2009 First Class Love Stamp by Jeanne Greco, © 2009 United States Postal Service.
I’m not usually a fan of “love” stamps—give me a Universal Monsters or Elvis stamp any day—but when I finally ran out of my leftover Christmas stamps and spotted this clever design at the Post Office, this poker junkie knew he’d found his next go-to stamp.
I also appreciated the following from Greco’s press release:
In recent years, Jeanne has enjoyed more intimacy in her work—she has found her designs shrinking in size: “I like to work within the borders of a limited space. I am drawn to the details of a letterform and enjoy the challenge of a logo project. I am inspired by small, beautiful objects. No wonder it led me to a postage stamp.”
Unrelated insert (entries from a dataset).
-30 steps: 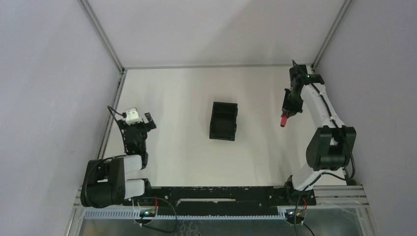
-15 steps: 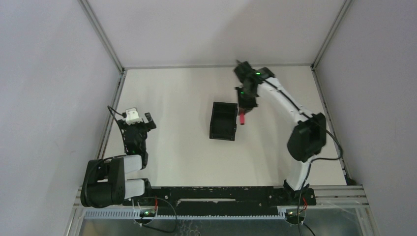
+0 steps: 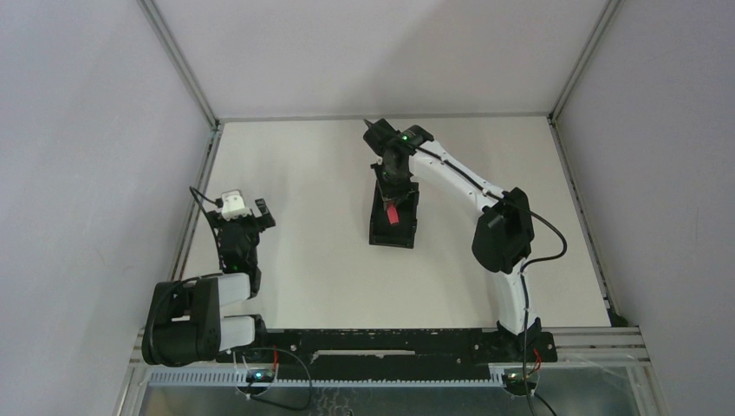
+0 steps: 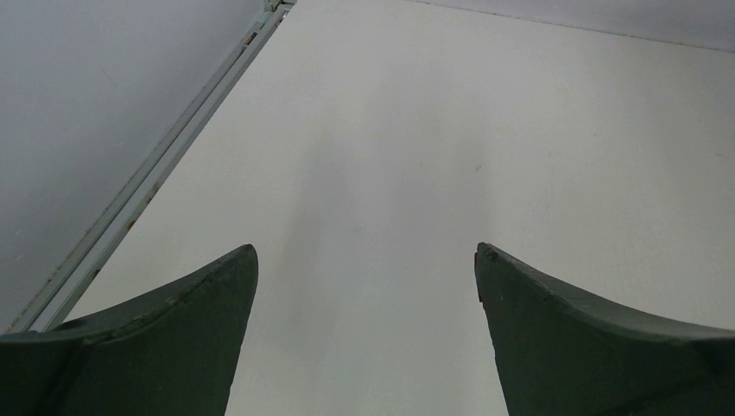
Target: Put the screwdriver in the bin
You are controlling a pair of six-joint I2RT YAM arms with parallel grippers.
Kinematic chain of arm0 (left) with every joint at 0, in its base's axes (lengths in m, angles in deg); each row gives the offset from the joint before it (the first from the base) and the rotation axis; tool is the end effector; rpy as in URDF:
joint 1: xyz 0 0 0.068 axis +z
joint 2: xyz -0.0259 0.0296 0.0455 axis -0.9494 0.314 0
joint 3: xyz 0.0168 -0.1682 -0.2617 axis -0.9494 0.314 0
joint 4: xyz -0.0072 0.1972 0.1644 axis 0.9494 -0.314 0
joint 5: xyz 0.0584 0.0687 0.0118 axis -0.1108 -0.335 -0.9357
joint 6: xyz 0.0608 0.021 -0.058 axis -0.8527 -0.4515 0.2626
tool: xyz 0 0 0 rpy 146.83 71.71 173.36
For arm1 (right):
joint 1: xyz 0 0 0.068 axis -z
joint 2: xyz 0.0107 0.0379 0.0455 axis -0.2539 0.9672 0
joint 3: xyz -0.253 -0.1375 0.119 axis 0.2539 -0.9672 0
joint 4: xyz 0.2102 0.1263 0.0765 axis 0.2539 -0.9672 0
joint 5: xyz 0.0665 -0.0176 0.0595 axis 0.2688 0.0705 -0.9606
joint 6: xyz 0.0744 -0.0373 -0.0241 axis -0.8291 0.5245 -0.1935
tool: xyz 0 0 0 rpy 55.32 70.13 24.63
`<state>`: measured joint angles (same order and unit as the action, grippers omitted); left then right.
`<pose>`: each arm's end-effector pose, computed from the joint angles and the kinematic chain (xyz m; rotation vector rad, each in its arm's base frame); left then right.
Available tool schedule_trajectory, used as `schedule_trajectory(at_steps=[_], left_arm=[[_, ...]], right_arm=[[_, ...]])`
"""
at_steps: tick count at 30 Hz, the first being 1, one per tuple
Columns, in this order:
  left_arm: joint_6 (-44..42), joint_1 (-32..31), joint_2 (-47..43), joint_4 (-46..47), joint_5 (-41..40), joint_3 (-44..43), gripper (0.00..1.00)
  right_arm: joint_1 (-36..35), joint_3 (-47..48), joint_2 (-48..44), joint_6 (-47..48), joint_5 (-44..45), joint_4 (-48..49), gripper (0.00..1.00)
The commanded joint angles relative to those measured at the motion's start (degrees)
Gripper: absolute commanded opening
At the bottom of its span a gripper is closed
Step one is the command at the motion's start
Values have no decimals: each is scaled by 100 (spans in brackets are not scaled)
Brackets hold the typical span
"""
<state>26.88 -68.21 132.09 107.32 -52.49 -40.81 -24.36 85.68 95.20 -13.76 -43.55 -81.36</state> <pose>0.2370 0.0285 0.2029 -0.2266 1.6371 0.1658 0.3499 0.2801 0.2725 -0.5056 2.8413 0.1349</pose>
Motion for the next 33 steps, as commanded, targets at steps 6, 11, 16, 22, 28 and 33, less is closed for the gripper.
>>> schedule_trajectory(at_steps=[6,11,16,22,28,33], left_arm=[[-94,-26,-47,177,-42,-204,100],[-93,-24,-46,177,-47,-206,100],[-92,-24,-46,177,-40,-207,100],[-92,-24,-46,177,-47,-204,100],[-93,-32,-46,177,-47,-204,100],[-92,-29,-46,177,-47,-207,100]], right_arm=[[3,-525,558,400,352,666,0],[47,-795,568,341,484,1026,27],[44,-853,506,309,445,1089,45],[15,-764,27,206,534,1113,47],[-47,-935,-1015,121,663,1252,88],[-60,-2017,-2624,267,515,2402,100]])
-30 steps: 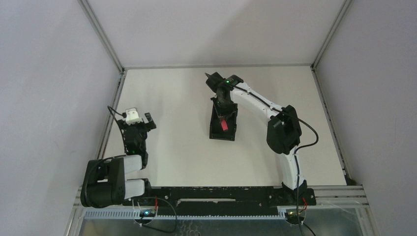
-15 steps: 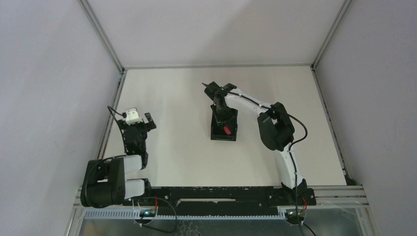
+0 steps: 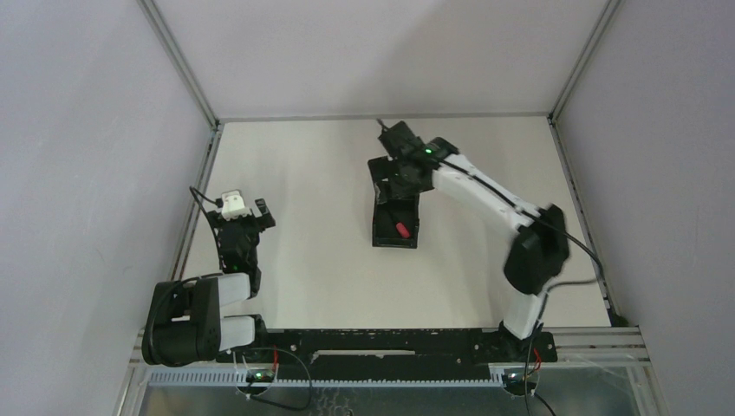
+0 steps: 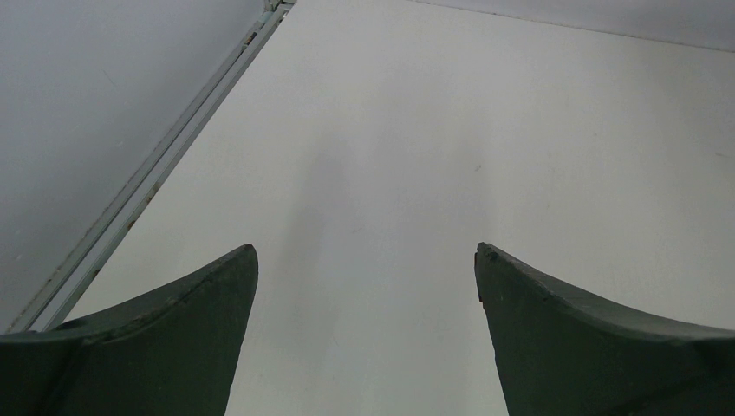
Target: Put the screwdriver in the bin
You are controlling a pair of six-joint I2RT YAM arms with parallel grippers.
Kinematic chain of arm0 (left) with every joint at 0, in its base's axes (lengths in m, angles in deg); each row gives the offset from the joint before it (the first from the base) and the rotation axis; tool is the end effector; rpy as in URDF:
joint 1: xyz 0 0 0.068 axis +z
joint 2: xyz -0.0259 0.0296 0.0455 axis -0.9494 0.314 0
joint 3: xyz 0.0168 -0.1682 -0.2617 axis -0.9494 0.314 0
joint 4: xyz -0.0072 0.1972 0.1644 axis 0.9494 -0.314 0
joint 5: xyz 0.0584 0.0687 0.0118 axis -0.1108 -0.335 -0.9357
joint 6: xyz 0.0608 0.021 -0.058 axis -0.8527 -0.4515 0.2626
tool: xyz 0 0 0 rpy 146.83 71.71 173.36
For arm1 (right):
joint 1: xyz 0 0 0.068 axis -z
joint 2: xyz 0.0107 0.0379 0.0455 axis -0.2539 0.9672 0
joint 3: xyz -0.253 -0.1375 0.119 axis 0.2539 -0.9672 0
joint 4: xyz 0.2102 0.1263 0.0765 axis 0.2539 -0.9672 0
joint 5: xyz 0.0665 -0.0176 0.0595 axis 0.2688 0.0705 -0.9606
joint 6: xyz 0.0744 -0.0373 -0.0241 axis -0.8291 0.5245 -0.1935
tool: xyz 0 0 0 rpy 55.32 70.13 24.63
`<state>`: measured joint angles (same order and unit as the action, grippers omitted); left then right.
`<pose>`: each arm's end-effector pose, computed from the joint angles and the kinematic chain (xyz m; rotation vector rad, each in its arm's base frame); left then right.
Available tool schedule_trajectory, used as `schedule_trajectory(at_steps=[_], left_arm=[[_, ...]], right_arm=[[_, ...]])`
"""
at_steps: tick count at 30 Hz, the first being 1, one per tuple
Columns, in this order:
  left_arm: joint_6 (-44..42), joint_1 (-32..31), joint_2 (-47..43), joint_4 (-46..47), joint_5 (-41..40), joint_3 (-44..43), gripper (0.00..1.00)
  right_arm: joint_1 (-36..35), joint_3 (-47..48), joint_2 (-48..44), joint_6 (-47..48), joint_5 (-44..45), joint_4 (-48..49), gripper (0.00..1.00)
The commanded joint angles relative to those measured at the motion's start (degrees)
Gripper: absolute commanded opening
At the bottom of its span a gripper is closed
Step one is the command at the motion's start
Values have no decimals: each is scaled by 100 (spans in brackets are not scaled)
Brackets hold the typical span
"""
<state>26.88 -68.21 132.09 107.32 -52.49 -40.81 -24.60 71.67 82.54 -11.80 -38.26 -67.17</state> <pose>0.2370 0.0285 0.2029 -0.2266 1.6371 0.1658 0.3297 0.2569 0.3047 -0.4769 2.6006 0.1547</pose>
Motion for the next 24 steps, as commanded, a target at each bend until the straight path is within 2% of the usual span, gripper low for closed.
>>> schedule_trajectory(at_steps=[1,3,6,17,24], left_arm=[[-92,-25,-46,175,-42,-204,100],[-92,-24,-48,177,-46,-203,100],[-92,-28,-46,177,-41,-206,100],[-92,-23,-46,177,-40,-206,100],[-92,-30,-46,177,-46,-204,100]], right_arm=[[-22,-982,-1617,82,-75,1200,100],[20,-1754,-2493,140,-171,1991,100],[175,-2802,-3436,46,-126,2560,100],[818,-5844,-5808,-701,633,3188,100],[1113,-7405,-7260,-1297,824,3386,100]])
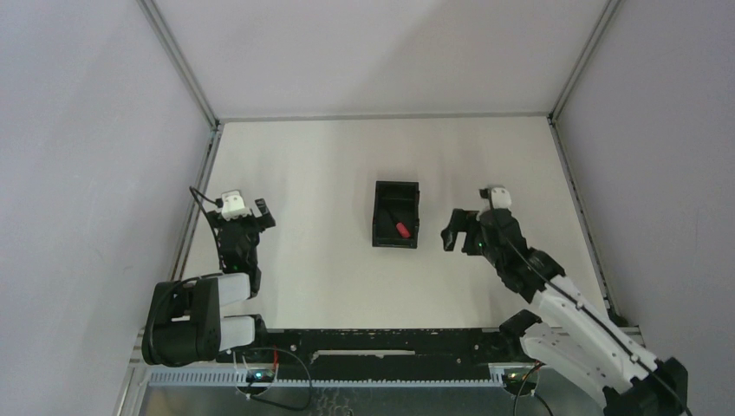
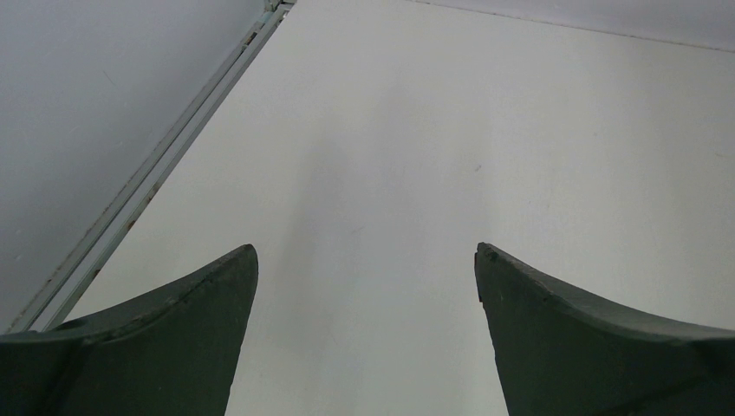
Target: Put the screwdriver in the bin
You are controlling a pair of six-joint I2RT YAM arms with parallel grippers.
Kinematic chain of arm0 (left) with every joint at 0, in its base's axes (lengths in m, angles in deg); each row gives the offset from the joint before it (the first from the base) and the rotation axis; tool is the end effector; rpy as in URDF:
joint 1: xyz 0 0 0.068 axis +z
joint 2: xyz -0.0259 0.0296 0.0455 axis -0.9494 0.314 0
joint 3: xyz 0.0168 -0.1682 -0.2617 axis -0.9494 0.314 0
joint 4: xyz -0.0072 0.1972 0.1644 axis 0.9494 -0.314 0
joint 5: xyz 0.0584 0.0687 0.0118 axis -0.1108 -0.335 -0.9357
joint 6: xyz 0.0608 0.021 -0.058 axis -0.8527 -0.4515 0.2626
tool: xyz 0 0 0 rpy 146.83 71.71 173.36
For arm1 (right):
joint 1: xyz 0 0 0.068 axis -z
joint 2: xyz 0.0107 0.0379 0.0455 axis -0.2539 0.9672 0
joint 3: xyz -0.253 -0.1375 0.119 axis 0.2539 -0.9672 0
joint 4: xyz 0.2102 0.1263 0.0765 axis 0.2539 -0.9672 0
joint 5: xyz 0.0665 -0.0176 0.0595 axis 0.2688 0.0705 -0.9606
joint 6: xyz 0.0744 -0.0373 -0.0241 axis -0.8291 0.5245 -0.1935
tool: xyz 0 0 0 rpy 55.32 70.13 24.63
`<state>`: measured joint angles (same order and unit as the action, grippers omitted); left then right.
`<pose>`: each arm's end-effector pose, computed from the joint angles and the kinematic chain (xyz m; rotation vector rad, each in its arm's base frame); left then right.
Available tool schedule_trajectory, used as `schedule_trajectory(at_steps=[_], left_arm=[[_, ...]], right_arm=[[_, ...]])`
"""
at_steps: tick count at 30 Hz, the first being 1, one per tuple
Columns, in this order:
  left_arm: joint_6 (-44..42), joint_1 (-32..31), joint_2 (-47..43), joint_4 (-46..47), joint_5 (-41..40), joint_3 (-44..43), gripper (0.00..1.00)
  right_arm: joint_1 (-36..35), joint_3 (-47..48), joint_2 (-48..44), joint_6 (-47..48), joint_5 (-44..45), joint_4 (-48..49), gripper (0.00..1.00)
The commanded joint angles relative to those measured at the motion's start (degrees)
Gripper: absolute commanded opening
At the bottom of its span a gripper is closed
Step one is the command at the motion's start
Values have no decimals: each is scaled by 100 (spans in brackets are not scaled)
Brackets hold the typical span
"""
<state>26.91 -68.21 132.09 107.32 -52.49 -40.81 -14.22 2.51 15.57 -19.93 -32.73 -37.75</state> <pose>0.2370 0.0285 0.2029 -0.2270 1.6371 0.1654 0.1409 0.0580 0.2400 0.0518 2.1719 0.2902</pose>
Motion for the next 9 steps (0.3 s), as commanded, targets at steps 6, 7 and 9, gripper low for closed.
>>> schedule_trajectory(at_steps=[6,7,9], left_arm=[[-95,-23,-46,177,-48,-204,100],[-94,-28,-46,173,-43,-206,100],[-96,-24,-46,177,-42,-206,100]], right_arm=[[98,-1118,-1389,-656,272,596,100],[91,-1165,-1462,-658,246,633,100],[98,-1191,-1560,-675,308,622,100]])
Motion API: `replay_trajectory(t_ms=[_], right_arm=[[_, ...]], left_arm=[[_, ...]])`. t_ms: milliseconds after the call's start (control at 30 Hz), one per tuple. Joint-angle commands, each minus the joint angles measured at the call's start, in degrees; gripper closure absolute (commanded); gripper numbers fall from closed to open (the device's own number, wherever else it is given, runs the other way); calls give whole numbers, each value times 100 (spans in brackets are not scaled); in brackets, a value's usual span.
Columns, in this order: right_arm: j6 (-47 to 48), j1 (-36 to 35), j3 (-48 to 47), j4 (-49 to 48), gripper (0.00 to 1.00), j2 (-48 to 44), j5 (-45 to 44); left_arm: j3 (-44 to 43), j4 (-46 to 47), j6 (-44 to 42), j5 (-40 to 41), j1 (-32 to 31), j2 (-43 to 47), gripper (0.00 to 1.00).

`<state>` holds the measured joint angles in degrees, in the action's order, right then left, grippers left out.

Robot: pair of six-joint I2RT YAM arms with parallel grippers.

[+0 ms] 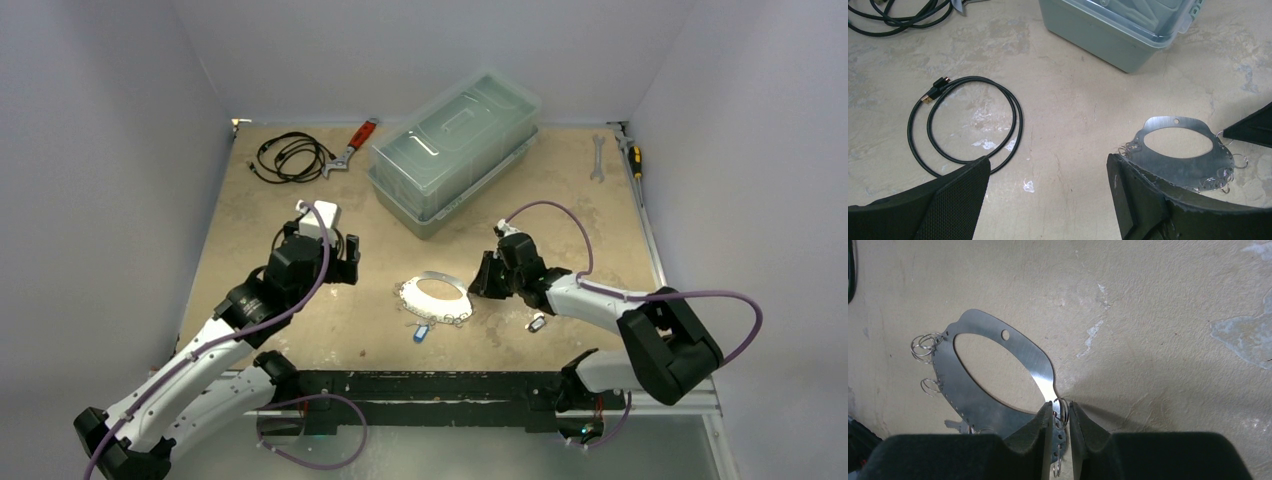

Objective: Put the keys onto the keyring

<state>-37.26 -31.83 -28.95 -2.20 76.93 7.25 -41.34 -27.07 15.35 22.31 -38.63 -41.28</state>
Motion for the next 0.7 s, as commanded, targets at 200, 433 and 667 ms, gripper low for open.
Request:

I’ve long felt that self-imposed limits on creativity (though not on expression)—a word count, the blank frames of a cartoon, a theme, use of certain language, restrictions on adjectives or adverbs—can rev up the mind in ways that boundless space and shifting formats can’t. Blank pages can be daunting, but making a deal with yourself to write for 15 minutes, or fill two facing pages of a Moleskine with whatever words or art comes to mind, can ease the pressure and keep your hand moving.
Someone once told Gary Larson that his choice of format—a single rectangle of fixed size—unconsciously led him to develop a unique style and script those “plots” that would work within it. Though incredibly diverse in sum, the “plots” of his weekday works all had to meet that physical stricture. And the 100 Words writing site—where users meet daily devotions of that many words in 1-month chunks—paradoxically seems to engender creation by only setting one boundary and leaving the rest to the writer.
But back to these delightful stamps. The linked nature of the design also appeals to me. I’m sure the USPS wouldn’t mind folks not wanting to part the couple by sending them together. And it wouldn’t be the first time I’d gone all in on K♥Q♥. Plus it’s nice to see the Suicide King treating himself a little better.